Traders placed over $1B in perfectly timed bets on the Iran war

trocado 283 points 196 comments April 18, 2026
www.theguardian.com · View on Hacker News

Discussion Highlights (20 comments)

hdhdhsjsbdh

Yet more evidence of the rapid disassembly of the social contract and our collective ethics, aided of course by unregulated tech. If you work for – or are involved in the funding of – these unregulated gambling and insider trading platforms, you should be ashamed of yourself. Your greed and lack of concern for the health of the human world you live in is sickening. You can get bag after bag but it will never fill the void in your soul.

cineticdaffodil

Now of cocourse there are bots circling watching for insider trades. Which you can "milk" by pretending to insider trade and then hedging a bet against them. A whole eco system of scoundrels

ck2

What's the statute of limitations on such things? Because it won't be prosecuted by 2029 but could be afterwards Personally I think it's a bigger problem when the President sues his own government for billions and then orders them to pay it out Because -that- is not an official act.

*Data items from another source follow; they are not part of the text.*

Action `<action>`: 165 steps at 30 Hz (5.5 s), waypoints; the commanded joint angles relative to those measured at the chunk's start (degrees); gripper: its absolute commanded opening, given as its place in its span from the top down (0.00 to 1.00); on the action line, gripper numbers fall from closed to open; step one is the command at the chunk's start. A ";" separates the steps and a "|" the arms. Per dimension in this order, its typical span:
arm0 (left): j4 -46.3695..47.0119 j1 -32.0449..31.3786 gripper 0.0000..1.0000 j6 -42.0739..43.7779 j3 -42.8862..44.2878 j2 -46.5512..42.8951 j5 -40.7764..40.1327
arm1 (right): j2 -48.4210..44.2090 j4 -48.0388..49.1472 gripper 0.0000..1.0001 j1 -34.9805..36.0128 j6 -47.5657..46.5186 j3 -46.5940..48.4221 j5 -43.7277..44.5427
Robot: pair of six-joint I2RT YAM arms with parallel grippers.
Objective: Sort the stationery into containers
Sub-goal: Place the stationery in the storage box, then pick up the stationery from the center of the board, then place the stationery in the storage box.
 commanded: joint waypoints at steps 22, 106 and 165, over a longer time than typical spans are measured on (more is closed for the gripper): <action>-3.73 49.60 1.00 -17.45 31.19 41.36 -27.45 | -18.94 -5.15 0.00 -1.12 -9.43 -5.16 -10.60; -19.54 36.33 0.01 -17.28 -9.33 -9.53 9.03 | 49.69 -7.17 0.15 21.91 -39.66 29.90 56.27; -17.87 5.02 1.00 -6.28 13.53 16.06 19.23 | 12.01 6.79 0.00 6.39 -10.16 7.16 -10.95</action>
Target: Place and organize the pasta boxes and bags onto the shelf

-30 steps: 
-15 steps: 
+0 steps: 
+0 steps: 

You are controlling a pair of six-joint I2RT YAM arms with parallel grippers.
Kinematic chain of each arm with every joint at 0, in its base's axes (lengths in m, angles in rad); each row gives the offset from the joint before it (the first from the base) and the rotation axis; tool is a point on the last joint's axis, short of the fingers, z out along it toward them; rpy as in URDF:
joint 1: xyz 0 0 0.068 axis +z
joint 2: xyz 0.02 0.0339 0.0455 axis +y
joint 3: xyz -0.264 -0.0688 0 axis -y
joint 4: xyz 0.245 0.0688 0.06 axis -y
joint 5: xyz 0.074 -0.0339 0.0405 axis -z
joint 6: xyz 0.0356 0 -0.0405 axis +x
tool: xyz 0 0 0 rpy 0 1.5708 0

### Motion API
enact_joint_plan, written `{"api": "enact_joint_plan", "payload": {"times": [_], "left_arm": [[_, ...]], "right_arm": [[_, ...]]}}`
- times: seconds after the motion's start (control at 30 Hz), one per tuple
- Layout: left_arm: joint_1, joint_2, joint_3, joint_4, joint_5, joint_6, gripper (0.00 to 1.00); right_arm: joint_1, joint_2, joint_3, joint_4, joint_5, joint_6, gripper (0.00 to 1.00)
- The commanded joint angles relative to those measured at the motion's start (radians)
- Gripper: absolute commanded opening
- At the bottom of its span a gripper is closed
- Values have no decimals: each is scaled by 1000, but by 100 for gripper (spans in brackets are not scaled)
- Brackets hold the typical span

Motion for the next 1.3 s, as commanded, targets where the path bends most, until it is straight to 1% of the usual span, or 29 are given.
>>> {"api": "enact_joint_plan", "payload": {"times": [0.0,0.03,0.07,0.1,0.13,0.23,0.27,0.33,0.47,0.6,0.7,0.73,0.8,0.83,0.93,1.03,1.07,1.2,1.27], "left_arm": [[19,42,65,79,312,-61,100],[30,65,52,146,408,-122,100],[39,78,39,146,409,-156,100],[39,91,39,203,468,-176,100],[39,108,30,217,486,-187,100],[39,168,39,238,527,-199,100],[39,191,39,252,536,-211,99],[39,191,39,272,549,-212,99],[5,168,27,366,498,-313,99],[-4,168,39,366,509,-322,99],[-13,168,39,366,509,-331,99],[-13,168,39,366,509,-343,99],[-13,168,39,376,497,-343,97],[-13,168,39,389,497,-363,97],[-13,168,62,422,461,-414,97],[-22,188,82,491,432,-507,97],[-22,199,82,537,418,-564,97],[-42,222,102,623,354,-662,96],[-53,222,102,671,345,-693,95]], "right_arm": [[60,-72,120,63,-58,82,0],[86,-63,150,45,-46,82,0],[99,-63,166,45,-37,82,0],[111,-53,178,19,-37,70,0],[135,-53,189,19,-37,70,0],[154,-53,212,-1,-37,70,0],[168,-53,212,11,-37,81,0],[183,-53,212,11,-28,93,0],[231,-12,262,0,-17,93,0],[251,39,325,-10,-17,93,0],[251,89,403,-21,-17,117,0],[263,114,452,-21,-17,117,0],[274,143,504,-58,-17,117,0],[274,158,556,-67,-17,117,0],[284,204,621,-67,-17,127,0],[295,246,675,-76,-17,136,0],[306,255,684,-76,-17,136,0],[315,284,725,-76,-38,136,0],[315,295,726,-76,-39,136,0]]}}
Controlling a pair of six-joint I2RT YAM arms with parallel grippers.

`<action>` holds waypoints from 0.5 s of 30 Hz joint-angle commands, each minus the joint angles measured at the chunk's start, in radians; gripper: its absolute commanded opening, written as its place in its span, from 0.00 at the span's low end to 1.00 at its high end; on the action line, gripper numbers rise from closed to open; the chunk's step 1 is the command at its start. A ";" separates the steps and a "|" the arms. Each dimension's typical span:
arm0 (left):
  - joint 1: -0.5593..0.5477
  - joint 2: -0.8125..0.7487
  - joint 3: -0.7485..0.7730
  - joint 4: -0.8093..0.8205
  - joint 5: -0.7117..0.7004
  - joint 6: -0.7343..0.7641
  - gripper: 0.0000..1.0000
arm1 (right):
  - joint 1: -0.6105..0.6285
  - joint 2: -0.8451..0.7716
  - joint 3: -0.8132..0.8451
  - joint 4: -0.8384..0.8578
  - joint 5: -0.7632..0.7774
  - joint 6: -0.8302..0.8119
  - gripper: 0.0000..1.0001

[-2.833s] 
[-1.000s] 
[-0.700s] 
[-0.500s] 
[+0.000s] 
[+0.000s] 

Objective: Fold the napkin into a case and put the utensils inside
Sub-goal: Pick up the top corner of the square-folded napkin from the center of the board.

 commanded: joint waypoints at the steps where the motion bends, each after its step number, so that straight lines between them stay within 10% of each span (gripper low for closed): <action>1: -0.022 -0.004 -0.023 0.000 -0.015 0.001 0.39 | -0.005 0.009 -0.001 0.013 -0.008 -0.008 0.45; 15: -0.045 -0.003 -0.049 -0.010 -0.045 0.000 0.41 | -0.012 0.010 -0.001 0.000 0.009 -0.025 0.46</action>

It could be prosecuted but no-one will touch it even after 2029

echelon

What value do prediction markets give to anyone not in the insider trading class? I predict these will be banned when someone finally uses them as an "assassination market".

beaviskhan

You'd have to be spectacularly stupid to bet on these kinds of things without having insider knowledge, because you ought to know good and damn well by now that the people with insider knowledge are DEFINITELY betting on them.

sieste

Maybe a superhuman AI? /s

mrtksn

I wonder if this means that in a true free market betting is actually impossible as extra-gaming structures like those spontaneously emerge. You need centralized regulation to make it work.

reactordev

Prediction Markets require insider trading to function... how do people not know this? It's a setup from day one. If you have the knowledge, you're going to cash in, if you don't have the knowledge, you are throwing your money away.

wslh

I would be careful about attributing all of this to ordinary insider trading. Another plausible explanation is that some activity could come from state linked or intelligence adjacent actors, where the goal is not only profit but also testing or exploiting prediction markets as an auxiliary information channel.

reenorap

Without them talking about how much people LOST, this entire article is meaningless. With the advent of 0DTE options which dominate options trading, the fact that the notional number of people who made money makes sense because so many more people have lost money.

outlore

There’s a recent Patrick Boyle video which puts it aptly: prediction markets are a wealth transfer from retail investors to trading algorithms and people with security clearances. Anyway, one thing I don’t understand yet is how new markets are created. They aren’t user generated, so how did an “Iran strike” market exist to begin with?

ChrisArchitect

Related: Traders place $760M bet on falling oil ahead of Hormuz announcement https://news.ycombinator.com/item?id=47812385

yalogin

It’s all manipulation and everyone knows it but when the voices are coming from inside the house, who’s going to investigate? If anything every tech company in the whole flow is going to support and add custom flows for them - “to get on their good side”

Stevvo

These articles always focus on "Yes" bets. An insider betting "No" might get by completely unnoticed.

int32_64

It's deeply American how so many of these articles about Kalshi or Polymarket frame the issue as something that can be solved on the American end with the stroke of a pen, especially in a multipolar world where American sanctions increasingly fail. These markets are global with global demand and many of the insiders are on the receiving end of American foreign policy. If an Iranian with a starlink sees a b-2 spirit fly over their house that information will find its way to somebody who will profit from that knowledge, it's just part of the new information economy.

tezza

Wait until they find out how many people place perfectly timed horse racing bets on the winning horse, JUST before the start of the race. 100% of them knew to back the winning horse

hereme888

Good for those who made the money. I would have done so had I had such insider info, as long as it didn't compromise any operation.

slg

Say whatever you want about the merits of prediction markets. But I just don't see a way those benefits outweigh the societal dangers of these constant reminders that people in or close to power can freely profit from their positions in the ways the rest of the population can't. There's always talk about the dangers of disincentivizing job creators, but what happens when a society routinely disincentives job havers in this way? We're just getting a constant barrage of information telling us that if we show up to our job and simply work as we're expected that we're stooges who won't get ahead. You'll need to look for your own individual scheme, ethics be damned, if you just want to keep up with the rest of the population. That's not healthy on an individual level or cumulatively at a societal level.

ckemere

Why can’t the markets just forbid transactions that happen within 48 hours of resolution?

elAhmo

It’s not perfectly timed bets, it’s called insider trading. Just one more thing this administration has brought into mainstream.